**WORK INSTRUCTIONS:** Find the string "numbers" in the data, and copy out each line that has it.

**SOURCE DATA:**

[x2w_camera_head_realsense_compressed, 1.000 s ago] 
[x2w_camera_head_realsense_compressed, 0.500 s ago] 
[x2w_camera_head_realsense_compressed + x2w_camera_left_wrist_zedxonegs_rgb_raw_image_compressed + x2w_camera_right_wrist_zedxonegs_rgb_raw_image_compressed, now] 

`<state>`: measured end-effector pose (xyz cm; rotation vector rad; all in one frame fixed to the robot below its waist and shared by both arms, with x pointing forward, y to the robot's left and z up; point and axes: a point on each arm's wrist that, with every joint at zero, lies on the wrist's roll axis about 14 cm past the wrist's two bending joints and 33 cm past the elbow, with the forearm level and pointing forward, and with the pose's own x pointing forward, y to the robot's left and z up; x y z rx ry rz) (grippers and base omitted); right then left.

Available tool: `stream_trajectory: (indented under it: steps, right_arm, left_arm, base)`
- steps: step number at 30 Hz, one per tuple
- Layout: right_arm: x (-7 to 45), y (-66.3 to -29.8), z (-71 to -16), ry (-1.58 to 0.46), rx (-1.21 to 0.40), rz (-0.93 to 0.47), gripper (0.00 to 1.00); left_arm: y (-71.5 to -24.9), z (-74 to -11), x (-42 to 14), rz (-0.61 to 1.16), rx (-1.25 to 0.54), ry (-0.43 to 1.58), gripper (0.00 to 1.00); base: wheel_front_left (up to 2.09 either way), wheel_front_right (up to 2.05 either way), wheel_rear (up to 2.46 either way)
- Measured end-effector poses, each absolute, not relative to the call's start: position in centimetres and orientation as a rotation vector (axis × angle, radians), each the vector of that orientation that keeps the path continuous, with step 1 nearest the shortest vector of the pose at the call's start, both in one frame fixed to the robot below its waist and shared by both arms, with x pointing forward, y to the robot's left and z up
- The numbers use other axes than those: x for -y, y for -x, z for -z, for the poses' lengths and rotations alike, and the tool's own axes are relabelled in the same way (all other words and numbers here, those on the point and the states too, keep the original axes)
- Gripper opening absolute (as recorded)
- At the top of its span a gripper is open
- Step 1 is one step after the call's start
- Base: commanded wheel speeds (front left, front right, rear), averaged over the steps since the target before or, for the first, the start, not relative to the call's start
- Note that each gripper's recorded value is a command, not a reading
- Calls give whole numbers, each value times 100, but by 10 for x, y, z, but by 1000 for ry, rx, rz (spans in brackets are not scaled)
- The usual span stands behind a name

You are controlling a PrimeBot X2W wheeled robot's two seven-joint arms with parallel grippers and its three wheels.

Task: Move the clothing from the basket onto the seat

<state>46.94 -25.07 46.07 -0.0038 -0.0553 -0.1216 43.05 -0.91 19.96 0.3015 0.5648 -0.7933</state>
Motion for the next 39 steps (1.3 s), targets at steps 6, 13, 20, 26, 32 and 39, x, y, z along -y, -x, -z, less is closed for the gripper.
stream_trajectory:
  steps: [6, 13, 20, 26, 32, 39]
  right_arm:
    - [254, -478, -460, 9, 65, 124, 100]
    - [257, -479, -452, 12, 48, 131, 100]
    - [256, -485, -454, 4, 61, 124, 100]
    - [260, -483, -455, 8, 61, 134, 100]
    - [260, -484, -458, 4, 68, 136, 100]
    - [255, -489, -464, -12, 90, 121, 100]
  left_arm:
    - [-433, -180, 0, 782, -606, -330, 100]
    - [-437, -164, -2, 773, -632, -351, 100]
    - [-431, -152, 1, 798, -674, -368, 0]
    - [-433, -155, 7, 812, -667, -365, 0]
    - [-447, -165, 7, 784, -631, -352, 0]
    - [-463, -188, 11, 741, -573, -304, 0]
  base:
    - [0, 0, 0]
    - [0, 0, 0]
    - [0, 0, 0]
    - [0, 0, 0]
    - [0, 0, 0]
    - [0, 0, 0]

**ANSWER:**
- The numbers use other axes than those: x for -y, y for -x, z for -z, for the poses' lengths and rotations alike, and the tool's own axes are relabelled in the same way (all other words and numbers here, those on the point and the states too, keep the original axes)
- Calls give whole numbers, each value times 100, but by 10 for x, y, z, but by 1000 for ry, rx, rz (spans in brackets are not scaled)

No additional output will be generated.